02 rotations, and it can be seen that it is almost normal.

When the diagnostic data is obtained as described above, the operator presses the end key 17 of the master station 9. End key 1
7 is pressed, the master station 9 sends a diagnosis end command STP to the first control device 1 (time t14 in FIG. 4). The first control device 1 sends a diagnosis end command S
When TP is received, the control command settings that have been set so far are cleared, and an echo back signal STP, which is the inverted data of the received diagnostic end command STP, is sent back to the master station 9 (at time t1 in FIG. 4).
5). The master station 9 terminates the inverted echoback communication from the first control unit W11.

In this embodiment, the diagnosis continuation command CNT is sent in phase 3, but the present invention is not limited to this. In response to this, the diagnosis continuation command CNT may be transmitted in Phase 2 and Phase 3. In addition, the diagnosis continuation command CN
If T is not received, the data link may be terminated after returning to the phase 2 state.

[Effects of the Invention] As explained above, according to the present invention, the control device can detect a communication interruption by receiving the transmitted continuation command at the control device. It is possible to eliminate the inconvenience of the control device and automatically return to normal control operation.

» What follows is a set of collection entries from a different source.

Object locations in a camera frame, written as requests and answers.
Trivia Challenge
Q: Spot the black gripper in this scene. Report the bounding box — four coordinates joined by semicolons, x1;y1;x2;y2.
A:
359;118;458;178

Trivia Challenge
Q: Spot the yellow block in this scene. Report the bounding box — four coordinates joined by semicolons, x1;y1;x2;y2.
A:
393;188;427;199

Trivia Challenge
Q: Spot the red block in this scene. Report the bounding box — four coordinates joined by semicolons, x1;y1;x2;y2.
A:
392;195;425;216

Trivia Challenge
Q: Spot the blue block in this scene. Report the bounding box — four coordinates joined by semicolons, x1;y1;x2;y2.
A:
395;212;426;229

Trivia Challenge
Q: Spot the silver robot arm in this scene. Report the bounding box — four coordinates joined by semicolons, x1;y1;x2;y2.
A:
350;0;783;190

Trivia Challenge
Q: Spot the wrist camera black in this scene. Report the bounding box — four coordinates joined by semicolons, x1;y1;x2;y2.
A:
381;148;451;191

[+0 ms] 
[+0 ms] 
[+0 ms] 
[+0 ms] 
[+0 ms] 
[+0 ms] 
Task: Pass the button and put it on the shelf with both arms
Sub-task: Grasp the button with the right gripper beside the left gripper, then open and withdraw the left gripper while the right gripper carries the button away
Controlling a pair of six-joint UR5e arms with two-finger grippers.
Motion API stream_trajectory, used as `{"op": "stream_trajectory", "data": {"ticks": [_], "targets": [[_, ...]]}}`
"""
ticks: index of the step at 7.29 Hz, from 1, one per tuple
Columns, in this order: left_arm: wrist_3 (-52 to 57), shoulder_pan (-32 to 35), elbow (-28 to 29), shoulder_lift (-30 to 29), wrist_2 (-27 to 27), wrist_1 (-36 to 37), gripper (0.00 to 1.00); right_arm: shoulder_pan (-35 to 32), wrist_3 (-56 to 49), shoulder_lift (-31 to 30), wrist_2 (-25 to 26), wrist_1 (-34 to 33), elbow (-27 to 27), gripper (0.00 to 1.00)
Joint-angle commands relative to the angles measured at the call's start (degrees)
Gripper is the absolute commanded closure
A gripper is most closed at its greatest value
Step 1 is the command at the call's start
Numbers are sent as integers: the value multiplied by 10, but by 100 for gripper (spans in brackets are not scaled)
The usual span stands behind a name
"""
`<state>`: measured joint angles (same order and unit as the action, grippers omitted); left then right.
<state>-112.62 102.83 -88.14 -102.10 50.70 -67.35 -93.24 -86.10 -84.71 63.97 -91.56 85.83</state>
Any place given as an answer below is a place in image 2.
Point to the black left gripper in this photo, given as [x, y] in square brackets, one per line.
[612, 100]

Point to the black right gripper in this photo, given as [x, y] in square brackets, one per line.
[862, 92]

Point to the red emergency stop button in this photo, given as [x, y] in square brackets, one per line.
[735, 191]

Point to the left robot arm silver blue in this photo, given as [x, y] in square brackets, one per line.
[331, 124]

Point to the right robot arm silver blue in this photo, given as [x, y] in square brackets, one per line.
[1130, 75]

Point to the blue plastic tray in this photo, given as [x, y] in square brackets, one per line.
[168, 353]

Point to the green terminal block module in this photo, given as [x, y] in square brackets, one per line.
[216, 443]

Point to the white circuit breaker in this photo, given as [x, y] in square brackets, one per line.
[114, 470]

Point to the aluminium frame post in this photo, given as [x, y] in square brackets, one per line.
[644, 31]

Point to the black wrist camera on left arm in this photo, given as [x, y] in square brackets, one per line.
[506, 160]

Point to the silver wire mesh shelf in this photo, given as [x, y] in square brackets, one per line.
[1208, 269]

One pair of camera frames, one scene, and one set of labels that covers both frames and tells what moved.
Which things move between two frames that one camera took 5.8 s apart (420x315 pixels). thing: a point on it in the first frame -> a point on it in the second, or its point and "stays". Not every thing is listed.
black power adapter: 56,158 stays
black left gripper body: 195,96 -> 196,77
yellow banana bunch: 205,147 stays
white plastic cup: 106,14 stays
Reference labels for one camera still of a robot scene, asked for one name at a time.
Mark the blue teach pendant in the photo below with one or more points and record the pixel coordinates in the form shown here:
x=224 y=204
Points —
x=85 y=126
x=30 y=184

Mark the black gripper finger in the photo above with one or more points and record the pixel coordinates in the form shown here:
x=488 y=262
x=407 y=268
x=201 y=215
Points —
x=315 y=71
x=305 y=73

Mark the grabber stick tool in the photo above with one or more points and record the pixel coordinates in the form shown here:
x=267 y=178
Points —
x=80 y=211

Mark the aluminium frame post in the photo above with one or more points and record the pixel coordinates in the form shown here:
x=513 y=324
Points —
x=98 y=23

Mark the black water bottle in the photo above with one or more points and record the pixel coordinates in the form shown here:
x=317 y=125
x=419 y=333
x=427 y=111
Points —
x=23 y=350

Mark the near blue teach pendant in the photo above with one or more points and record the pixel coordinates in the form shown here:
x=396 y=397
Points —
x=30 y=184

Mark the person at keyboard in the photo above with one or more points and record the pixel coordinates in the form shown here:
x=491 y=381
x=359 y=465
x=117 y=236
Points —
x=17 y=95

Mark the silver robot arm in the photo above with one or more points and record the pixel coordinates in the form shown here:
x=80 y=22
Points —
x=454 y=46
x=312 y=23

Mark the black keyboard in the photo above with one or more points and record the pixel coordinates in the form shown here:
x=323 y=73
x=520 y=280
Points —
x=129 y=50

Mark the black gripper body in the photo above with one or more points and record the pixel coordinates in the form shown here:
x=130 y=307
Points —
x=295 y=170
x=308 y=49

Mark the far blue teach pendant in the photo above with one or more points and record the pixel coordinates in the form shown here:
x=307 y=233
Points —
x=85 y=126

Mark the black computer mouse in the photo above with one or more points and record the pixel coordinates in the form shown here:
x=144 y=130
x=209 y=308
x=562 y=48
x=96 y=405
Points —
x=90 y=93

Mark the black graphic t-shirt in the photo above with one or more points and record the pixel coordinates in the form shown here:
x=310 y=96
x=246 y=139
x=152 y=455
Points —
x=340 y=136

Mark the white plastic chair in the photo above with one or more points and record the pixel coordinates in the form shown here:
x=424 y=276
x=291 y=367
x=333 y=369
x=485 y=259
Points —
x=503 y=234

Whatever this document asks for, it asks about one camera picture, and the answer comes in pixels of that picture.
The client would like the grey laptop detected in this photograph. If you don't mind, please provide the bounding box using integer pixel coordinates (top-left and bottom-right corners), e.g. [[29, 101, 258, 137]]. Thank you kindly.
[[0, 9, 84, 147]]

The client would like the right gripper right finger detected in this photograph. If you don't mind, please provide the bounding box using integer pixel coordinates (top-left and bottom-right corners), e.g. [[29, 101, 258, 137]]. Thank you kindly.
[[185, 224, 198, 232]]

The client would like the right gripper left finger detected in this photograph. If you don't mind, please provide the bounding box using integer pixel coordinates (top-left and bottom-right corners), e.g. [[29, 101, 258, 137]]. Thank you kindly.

[Brief explanation of drawings]

Figure 1 is a complaint correspondence diagram, Figure 2 is a block diagram showing the system configuration of a vehicle communication device according to an embodiment of the present invention, and Figure 3 is a data format used in the vehicle communication device shown in Figure 2. FIG. 4 is a timing chart showing the operation of the vehicle communication device in FIG. 2, FIG. 5 is a table showing the operation and effect of the vehicle communication device in FIG. 2, and FIG. 6 is a diagnosis continuation command. FIG. 1...First control device 3...Second control device 5...Signal line 9...Master station 11...Numeric keypad 13...Display 17...End key

Claims (1)

[Claims] A desired control device is selected from a plurality of control devices, a control command is sent to the selected control device to perform a predetermined control operation, and the control operation based on the control command is transmitted. A communication device for a vehicle that transmits an execution command when executing the command, comprising a continuation command transmitting means for transmitting a continuation command related to continuation of a control operation based on the execution command, and a time elapsed from the time when the execution command or the continuation command is received. A communication device for a vehicle, comprising: a termination unit that measures the time and terminates the control operation based on the execution command when the measured time exceeds a predetermined time set in advance.